New animal shelter director wants to keep things rolling
The new top dog at the Jackson County Animal Shelter is a familiar face to both two-legged and four-legged regulars at the Highway 99 facility. Former animal control enforcement officer Kim Casey traded in her badge and long days of field work for the office vacated by the retirement of former manager Barbara Talbert.
Talbert retired after eight busy years. A volunteer hired “for just a few months,” Talbert stayed on during a trio of hiring processes that would end amidst a pandemic and after nearly a decade of running the shelter.
Casey, who moved to the Rogue Valley 18 months ago to become an animal control officer, plans to keep what already works for the shelter and focus on helping the aging facility navigate changes under COVID-19 while planning for future growth.
Hailing from Southern California, Casey, 46, brings to her new role some 25 years of experience in animal welfare, primarily for a small desert community in the Palm Springs area.
Her resume runs the gamut from vet clinics, wildlife rehabilitation and state fish and game to working with raptors and birds of prey. An avid equestrian, Casey said her life has always been closely connected to animals of all kinds.

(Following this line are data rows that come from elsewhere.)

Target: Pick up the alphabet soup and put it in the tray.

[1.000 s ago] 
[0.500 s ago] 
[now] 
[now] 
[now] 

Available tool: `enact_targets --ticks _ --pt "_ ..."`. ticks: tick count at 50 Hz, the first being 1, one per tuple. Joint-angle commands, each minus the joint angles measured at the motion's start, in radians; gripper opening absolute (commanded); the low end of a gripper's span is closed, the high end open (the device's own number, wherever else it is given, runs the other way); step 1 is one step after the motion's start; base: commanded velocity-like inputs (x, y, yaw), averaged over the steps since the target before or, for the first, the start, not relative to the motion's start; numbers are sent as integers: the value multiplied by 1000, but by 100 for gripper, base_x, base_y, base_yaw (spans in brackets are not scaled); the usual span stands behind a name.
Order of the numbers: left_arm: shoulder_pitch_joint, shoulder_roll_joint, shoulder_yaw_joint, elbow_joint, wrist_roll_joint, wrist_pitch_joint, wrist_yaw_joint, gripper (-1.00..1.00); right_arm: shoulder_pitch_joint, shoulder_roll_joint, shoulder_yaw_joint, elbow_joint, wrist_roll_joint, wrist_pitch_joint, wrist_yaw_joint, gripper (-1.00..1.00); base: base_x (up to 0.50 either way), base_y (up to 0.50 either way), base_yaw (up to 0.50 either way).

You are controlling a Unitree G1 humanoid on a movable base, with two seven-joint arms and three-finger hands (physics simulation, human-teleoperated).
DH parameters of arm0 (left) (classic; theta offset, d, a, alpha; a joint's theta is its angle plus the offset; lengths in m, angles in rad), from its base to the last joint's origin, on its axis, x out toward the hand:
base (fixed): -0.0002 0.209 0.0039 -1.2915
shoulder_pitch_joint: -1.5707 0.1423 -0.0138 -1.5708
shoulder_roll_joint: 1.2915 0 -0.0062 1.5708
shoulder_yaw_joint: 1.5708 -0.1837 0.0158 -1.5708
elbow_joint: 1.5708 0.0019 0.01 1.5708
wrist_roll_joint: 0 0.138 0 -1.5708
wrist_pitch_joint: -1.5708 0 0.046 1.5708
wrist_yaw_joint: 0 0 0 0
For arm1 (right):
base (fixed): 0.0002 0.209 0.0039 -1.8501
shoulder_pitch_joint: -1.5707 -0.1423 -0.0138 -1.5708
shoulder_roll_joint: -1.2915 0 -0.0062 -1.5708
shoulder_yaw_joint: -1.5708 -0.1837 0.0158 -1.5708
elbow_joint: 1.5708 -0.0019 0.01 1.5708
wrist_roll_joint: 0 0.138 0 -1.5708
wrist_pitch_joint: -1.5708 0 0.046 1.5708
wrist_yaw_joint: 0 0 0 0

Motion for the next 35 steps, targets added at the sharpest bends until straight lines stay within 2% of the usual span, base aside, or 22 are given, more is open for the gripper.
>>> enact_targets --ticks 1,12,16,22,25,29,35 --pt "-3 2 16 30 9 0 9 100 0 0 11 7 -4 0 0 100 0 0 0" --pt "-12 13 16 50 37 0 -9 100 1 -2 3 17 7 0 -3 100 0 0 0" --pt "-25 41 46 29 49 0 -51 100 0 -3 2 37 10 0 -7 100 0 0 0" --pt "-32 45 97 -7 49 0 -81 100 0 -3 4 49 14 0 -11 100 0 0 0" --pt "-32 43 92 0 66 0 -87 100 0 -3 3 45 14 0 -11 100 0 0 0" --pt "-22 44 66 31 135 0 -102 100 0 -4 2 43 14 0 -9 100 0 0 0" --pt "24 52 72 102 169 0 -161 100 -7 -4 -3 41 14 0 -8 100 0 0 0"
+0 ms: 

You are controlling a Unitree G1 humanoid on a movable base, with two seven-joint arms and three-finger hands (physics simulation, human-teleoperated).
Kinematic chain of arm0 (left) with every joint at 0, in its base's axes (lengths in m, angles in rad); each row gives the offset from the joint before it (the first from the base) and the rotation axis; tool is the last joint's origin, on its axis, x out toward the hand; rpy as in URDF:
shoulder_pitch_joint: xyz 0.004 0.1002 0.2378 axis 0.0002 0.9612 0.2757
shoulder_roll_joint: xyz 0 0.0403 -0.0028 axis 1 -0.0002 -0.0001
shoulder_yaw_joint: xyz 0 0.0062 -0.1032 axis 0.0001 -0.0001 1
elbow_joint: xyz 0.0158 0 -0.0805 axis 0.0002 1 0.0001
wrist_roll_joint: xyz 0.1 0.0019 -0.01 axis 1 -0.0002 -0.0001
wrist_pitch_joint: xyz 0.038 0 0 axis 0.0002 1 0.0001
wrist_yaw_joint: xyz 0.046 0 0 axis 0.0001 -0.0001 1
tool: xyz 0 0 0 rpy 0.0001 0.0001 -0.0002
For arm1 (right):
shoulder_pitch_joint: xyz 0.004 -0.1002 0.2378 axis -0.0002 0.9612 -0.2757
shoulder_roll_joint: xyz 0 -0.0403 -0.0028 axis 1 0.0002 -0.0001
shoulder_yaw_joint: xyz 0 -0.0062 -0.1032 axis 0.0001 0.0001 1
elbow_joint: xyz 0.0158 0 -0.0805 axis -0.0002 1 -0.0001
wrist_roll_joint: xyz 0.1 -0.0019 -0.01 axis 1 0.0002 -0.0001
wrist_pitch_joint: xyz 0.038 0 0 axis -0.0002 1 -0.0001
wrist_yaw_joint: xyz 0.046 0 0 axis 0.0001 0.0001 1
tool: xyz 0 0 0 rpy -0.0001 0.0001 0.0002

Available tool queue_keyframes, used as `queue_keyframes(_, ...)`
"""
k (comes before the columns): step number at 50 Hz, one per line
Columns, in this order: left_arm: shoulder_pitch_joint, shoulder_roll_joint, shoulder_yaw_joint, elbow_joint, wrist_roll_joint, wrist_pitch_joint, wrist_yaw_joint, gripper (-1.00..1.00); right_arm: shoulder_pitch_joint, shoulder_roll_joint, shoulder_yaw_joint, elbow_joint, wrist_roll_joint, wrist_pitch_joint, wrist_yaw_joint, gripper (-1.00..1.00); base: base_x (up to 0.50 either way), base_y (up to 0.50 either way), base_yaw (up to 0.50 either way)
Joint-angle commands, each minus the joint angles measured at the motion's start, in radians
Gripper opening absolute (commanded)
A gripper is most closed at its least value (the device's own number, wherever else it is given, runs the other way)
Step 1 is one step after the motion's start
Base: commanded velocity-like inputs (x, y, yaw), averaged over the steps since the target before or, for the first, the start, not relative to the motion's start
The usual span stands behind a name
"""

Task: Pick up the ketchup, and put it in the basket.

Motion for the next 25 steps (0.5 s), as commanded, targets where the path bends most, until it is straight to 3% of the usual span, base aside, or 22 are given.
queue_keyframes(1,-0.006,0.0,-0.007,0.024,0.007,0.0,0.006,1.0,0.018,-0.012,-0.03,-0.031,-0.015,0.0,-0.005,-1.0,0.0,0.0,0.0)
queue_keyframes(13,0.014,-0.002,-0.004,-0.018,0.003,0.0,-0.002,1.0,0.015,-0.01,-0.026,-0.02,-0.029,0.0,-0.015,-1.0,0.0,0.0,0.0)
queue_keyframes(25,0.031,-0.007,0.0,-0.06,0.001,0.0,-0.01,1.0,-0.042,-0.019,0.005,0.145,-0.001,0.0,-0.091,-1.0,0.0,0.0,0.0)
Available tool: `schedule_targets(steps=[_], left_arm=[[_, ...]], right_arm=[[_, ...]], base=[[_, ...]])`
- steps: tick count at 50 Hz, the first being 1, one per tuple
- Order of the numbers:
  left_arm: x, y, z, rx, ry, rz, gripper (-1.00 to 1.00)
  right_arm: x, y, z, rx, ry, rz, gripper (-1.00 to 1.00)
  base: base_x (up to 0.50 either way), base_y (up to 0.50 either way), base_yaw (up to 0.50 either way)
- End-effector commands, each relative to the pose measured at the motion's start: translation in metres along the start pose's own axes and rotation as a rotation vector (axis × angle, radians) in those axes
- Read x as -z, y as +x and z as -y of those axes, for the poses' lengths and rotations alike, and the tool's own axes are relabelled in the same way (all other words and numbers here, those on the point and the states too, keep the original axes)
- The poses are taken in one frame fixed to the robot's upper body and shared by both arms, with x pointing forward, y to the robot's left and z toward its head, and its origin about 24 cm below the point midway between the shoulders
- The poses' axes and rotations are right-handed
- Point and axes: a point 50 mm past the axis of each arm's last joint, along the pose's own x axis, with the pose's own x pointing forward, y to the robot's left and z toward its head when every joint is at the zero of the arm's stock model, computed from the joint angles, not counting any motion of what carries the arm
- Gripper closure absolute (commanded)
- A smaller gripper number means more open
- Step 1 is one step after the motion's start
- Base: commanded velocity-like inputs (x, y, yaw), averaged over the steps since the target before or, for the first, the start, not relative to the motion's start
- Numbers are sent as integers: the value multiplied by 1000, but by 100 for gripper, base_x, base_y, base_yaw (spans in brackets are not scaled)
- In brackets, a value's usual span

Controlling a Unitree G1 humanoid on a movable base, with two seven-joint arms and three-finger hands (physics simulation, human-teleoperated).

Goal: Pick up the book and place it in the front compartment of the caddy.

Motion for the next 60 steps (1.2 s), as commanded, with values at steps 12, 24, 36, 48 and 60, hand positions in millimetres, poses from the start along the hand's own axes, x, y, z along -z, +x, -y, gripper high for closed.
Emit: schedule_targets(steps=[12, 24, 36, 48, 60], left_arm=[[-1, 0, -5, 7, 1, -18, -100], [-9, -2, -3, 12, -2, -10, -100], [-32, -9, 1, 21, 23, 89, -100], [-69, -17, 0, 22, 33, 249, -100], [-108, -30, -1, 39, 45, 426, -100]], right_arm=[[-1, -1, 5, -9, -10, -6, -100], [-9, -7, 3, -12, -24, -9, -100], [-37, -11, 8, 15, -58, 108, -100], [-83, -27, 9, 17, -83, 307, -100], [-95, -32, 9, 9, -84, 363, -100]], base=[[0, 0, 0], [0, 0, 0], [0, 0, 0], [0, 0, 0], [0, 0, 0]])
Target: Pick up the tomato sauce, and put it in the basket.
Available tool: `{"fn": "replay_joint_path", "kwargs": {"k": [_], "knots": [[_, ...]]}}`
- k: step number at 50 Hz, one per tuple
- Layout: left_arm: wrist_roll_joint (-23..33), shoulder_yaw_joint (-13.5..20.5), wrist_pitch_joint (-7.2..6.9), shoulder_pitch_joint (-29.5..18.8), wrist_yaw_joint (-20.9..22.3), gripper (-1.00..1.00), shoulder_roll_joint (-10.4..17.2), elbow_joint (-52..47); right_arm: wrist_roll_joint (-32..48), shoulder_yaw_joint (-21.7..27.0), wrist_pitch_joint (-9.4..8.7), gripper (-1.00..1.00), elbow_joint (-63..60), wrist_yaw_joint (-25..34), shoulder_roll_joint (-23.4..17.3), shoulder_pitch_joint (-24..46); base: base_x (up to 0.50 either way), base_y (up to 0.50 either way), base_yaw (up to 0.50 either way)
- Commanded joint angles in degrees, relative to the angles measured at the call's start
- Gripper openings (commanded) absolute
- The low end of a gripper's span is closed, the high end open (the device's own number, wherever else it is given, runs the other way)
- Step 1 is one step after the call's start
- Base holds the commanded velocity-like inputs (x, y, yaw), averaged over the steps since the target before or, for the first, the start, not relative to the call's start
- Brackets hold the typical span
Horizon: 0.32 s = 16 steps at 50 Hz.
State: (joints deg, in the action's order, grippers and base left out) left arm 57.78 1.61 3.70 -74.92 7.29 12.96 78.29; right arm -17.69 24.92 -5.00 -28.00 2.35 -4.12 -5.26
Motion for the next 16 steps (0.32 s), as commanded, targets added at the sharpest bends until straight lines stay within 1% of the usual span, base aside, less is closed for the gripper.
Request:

“I’ve worked in animal welfare for my entire career. I started when I was 19 years old, working in a shelter and essentially being employed as a public servant,” Casey said.
“I love animals. I’m really excited for this new role, and I think it’s a great fit for the experience that I have. Already being at the shelter in another capacity previously, it already feels very comfortable,” she said. “This is a great program, and it’s well established.”
Transitioning into her new role during a pandemic has come with an extra set of challenges, including closure to walk-in visitors and suspension of some services.
The recent return of low-cost vaccination clinics, administered in the shelter parking lot, have been heartily received by pet owners.
“We have definitely got some challenges that have come with COVID, but overall I think it’s going really well. We just did our second low-cost drive-thru vaccination and licensing clinic. That was an idea (Talbert) and I had come up with in response to trying to restore that particular part of our programing to the community,” Casey said.
“We started out small last month and ramped it up on Saturday and were able to accommodate the same number of people we normally accommodate inside our actual clinics and still were able to keep everybody safe, in their vehicles and feeling secure.”
Casey said about 150 participants showed up for vaccines and dog licenses.
“We gave out over 150-something rabies vaccines and over 80 parvo-distemper vaccinations, so that was a really good example of how this weird time has resulted in a new innovation,” she said.
“It’s been a good time, these past months, to look at and evaluate our existing programs to see where we can make improvements, because there really are some things we have found that may ultimately make things even better than before.”
Talbert said she was pleased with the selection of Casey to fill her shoes at the shelter and said she planned to return to her role as a shelter volunteer.
“When I first started here, I had retired from another job and I was volunteering. I agreed to come on for four months during their process of searching for a new manager. ... I stayed for eight years,” Talbert said.
“They had searched twice and were ready to try for a third time when COVID started. Everyone was so busy with COVID; I wasn’t sure where they were in the process. Kim was a great fit for the job and she knows the staff and is familiar with how things are done but will also bring a fresh perspective.”
During her tenure, Talbert said she was most proud of the shelter’s live release rate for dogs, which increased from below 50% to 95%, and of the large base of community support that keeps the shelter going. Talbert and Casey said they hope to see improved solutions for feral cat management in the community, expanded low-cost spay and neuter options, and a long-range plan for the 60-plus-year-old shelter building created from a converted farmhouse.
Talbert said she felt confident about leaving the shelter in Casey’s capable hands.
“I think the public feels better about what goes on here, and people, in recent years, are more willing to surrender their animals if their situation changes and they can’t take care of that animal anymore,” Talbert said.
“When I started, support in the community was at a low and things have come a very long way. I feel like I’ve accomplished what I set out to do and it’s time for some new energy. I’m very much looking forward to becoming a volunteer again.”
Casey said she welcomed whatever challenges would arise.
“I like innovation, and change doesn’t scare me. I think there’s a strong base of support by the community and by the volunteer program that just really lends itself to new ideas and new opportunities,” she said.
“Barbara referred to this as a time of fresh perspective, but the shelter and the programs here have already been extremely successful, and I don’t see a reason to change what already works very well. My goal is to continue to find new resources and ways to expand what we already have going. I just want to help keep things rolling.”